Da qui inni all'amore,
all'unione, alla concordanza universale. Da qui gli affetti familiari,
insostituibili. E meravigliosa l'intesa con la propria donna: "Coglieremo
nella quiete, / nell'angolo in penombra sul sofà / grappoli di sogni appesi
alla memoria / tra pampini d'attesa / e brilleranno le iridi che sanno ogni
cosa / del mio travaglio a vivere". Struggente il ricordo dello zio cieco,
per non parlare di quello del bimbo mai nato: "Addio mio piccolo marinaio
/ saremmo stati tanto bene insieme". Accettato rudemente, senza lacrime,
il dolore diviene propellente di gioia e amore. "Parlare quindi di polemos
degli opposti, di memoria eraclitea non è certamente sbagliato, dacché sono
proprio le contrapposizioni dell'essere e dell'esistere a dare forza a
quest'opera", come acutamente osserva Nazario Pardini.
Franco
Campegiani
Franco Campegiani, nel corso della serata dell'undici maggio ha affrescato l'opera del carissimo Pasqualino Cinnirella, finalmente ospite a Roma, con vibrante, calda passionalità.
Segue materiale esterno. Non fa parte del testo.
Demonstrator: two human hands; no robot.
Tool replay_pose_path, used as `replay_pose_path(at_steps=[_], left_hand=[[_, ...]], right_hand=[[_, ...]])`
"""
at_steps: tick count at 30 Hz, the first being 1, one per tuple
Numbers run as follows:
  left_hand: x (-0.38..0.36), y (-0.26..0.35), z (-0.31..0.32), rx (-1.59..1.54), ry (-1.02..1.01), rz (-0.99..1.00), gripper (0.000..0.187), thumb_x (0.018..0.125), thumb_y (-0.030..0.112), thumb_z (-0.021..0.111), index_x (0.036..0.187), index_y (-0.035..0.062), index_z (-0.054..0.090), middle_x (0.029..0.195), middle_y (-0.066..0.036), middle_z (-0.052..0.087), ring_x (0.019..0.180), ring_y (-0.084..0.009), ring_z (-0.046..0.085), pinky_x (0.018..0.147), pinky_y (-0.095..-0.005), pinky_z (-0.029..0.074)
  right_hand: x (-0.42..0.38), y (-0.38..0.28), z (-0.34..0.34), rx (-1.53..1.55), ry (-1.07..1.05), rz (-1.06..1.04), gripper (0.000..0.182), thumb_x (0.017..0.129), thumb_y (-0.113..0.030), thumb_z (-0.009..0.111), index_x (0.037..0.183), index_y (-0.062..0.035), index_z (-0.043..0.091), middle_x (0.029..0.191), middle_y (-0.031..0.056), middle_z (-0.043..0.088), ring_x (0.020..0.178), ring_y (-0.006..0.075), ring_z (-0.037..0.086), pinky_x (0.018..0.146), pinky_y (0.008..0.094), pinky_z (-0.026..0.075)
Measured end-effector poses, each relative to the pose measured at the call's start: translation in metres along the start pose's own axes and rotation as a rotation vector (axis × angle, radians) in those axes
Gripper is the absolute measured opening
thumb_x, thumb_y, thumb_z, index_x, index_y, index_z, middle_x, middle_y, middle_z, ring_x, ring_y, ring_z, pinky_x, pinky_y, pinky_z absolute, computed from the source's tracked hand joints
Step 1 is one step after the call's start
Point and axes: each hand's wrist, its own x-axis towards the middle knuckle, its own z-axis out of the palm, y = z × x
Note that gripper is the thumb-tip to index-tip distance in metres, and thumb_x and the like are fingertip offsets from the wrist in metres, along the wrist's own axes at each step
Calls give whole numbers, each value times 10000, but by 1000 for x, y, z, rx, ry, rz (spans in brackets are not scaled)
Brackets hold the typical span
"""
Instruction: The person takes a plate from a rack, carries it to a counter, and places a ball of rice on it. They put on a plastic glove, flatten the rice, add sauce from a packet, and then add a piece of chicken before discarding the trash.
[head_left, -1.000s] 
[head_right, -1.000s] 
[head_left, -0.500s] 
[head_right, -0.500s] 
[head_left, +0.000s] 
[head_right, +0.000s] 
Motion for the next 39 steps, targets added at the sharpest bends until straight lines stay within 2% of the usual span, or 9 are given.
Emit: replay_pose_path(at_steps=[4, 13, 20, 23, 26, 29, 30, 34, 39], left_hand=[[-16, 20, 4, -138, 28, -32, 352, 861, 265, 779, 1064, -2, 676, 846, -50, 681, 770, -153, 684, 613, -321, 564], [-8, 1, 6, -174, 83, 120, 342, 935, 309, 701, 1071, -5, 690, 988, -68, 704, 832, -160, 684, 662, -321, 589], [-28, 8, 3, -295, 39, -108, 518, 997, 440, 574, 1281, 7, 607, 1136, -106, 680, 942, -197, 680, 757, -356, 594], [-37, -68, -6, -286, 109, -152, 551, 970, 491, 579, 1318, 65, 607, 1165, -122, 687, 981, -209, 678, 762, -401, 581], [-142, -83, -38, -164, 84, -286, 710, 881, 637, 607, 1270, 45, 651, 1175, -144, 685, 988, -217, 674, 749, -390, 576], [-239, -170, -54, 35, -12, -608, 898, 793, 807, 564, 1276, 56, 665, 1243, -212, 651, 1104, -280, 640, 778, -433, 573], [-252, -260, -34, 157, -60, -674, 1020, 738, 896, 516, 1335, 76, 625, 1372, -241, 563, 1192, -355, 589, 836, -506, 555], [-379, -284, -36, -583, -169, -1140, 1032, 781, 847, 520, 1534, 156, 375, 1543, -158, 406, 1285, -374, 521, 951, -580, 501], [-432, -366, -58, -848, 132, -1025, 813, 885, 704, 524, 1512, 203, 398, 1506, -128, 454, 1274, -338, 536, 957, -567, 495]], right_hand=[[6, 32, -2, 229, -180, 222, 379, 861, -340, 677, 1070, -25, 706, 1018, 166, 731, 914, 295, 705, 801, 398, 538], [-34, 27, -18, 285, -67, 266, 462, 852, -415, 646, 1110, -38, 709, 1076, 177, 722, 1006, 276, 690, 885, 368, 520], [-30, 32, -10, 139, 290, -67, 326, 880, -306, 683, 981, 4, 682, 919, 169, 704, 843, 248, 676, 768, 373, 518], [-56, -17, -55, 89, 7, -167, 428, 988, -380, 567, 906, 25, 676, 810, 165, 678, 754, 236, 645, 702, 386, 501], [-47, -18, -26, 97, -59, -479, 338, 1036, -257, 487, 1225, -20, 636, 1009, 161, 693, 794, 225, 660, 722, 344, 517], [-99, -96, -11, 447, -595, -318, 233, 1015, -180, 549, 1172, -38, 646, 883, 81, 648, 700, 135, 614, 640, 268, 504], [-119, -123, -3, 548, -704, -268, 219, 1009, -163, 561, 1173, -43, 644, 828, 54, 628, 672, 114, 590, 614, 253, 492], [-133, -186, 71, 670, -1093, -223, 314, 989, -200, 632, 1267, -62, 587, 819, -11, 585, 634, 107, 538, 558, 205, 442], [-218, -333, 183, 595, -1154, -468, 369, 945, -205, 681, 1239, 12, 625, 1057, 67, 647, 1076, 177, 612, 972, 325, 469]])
Ha messo in luce le tematiche care all'Autore: la saudade, il confronto tra i tempi passati e la modernità, l'attesa, il desiderio di vivere il dolore 'senza lacrime, come propellente di gioia e amore' e di coniugare il bene e il male all'interno dei giorni che ci sono dati in dote e, soprattutto di noi stessi. Ci ha incantati, come sempre. Le poesie di Pasqualino si prestavano a interpretazioni così profonde e dense di Romanticismo e, d'altronde, il nostro amico ha letto Leopardi, Foscolo e tutti i romantici e ha poi espresso la sua predilezione per Ungaretti. Un evento molto bello che Franco ha reso sublime! Grazie di cuore a lui, a Pasqualino, a Federica, a Massimo e naturalmente a Nazario!
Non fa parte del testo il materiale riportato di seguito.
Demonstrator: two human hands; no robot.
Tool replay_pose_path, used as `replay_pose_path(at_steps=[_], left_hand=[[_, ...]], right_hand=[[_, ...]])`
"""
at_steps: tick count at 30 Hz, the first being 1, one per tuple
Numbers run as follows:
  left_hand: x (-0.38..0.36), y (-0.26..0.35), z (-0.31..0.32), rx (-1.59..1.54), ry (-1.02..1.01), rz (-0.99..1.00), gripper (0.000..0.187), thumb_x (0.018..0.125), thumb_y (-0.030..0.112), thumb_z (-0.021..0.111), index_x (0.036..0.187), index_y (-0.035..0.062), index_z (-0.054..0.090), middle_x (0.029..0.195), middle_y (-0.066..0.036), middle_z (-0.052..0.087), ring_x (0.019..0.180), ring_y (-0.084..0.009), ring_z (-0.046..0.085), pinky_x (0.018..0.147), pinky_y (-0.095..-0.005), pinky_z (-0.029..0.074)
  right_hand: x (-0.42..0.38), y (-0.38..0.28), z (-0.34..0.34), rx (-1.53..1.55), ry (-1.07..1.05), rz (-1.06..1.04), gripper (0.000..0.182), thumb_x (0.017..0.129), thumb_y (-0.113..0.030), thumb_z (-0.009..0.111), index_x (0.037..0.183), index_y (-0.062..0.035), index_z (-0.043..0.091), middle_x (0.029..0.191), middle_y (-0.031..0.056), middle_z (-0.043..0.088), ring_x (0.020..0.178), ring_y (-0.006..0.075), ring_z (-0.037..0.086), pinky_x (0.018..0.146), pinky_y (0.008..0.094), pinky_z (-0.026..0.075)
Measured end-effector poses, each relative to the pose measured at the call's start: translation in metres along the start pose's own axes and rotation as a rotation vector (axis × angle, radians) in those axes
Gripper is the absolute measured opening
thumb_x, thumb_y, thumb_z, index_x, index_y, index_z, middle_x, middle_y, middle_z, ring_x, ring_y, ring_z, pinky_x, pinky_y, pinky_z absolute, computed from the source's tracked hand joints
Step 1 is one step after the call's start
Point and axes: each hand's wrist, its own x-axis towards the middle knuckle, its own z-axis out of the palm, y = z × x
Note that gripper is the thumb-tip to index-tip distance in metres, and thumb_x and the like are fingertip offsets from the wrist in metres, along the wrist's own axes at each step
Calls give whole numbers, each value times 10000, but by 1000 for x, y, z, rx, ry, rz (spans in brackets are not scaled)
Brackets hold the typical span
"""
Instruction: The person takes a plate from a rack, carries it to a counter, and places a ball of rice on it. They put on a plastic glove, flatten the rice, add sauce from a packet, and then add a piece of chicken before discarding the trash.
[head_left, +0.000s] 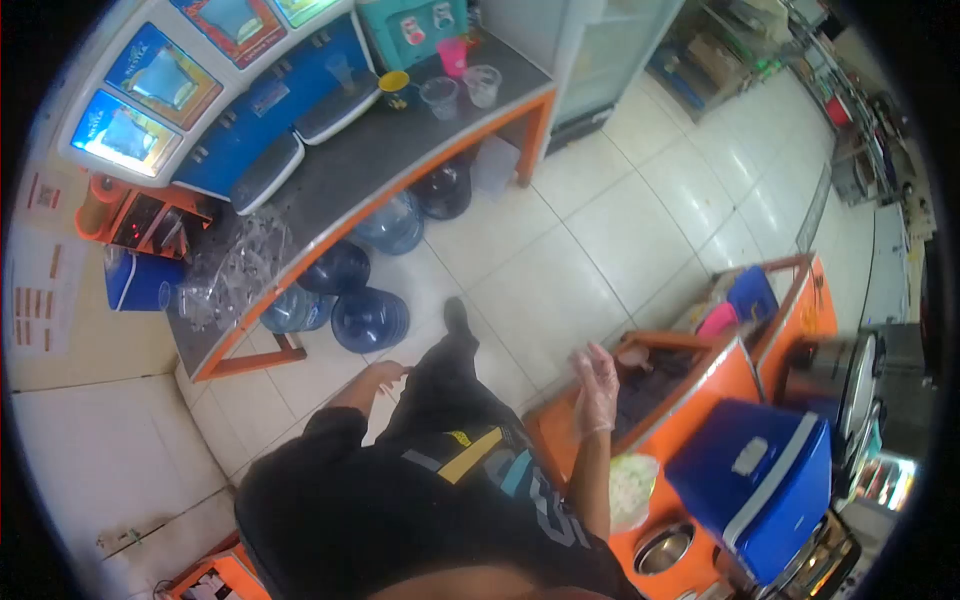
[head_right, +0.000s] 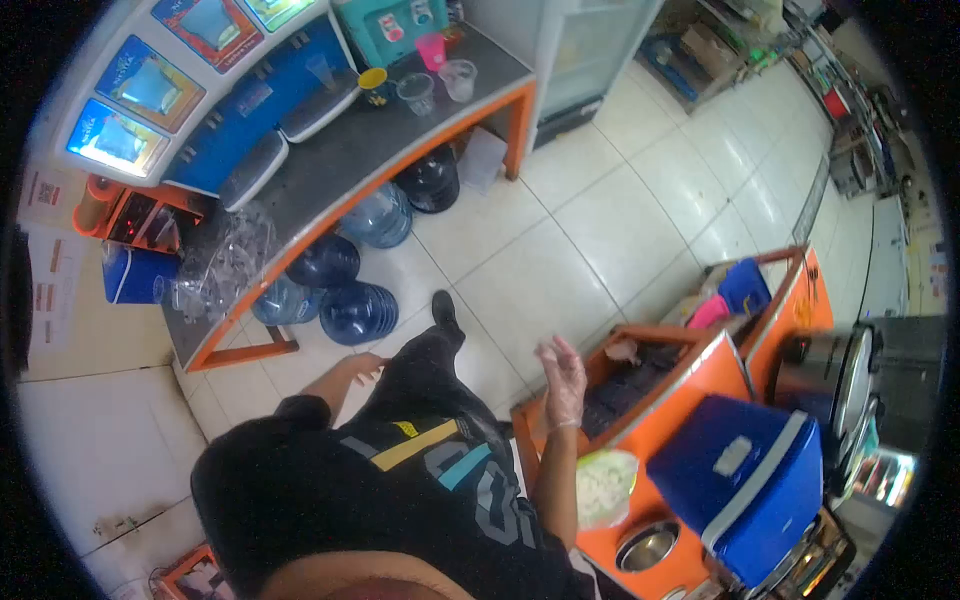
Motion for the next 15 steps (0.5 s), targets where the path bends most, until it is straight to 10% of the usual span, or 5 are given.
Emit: replay_pose_path(at_steps=[7, 15], left_hand=[[-6, -12, -96, -541, 94, 258, 627, 952, 500, 565, 1478, 188, 428, 1436, -76, 503, 1249, -278, 552, 960, -536, 492], [-9, -30, -118, -889, 162, 297, 534, 999, 463, 477, 1454, 184, 456, 1379, -71, 547, 1196, -293, 579, 923, -570, 479]], right_hand=[[234, -88, 160, -462, -155, -140, 425, 972, -279, 641, 1285, 6, 619, 1218, 113, 672, 1128, 217, 629, 1015, 348, 471], [510, -146, 367, -1126, -274, -851, 406, 910, -272, 643, 1298, -152, 639, 1210, 200, 656, 1069, 376, 647, 954, 444, 498]])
RispondiEliminaMaria Rizzi
Subito dopo le indimenticabili presentazioni del mio "Boati dal profondo" a Pisa e a Roma sto soggiornando a Torino, e non è stato facile reperire un PC per leggere e/o commentare ogni cosa di quanto avvenutomi, ma soprattutto per ringraziare di cuore e come dovuto tutti, dico tutti, coloro che hanno reso possibile queste presentazioni che, certamente rimarranno indelebili nella mia memoria, a partire da Serenella M. Edda C. Maria R. Franco C. Federica S. Massimo C. Silvana L. Per quanto mi riguarda è stata una esperienza che in termini di gratificazione mi ha dato molto ma molto poiché impensabile ed insperato in retrospettiva al mio passato. Ma tutto ciò lo debbo anche a Leucade nella persona del caro prof. Pardini che sin dal mio timido e trepidante ingresso su Leucade ha voluto credere nella mia poesia accogliendomi con e come Suo solito con copiosa magnanimità e disponibilità oceanica. Pasqualino Cinnirella.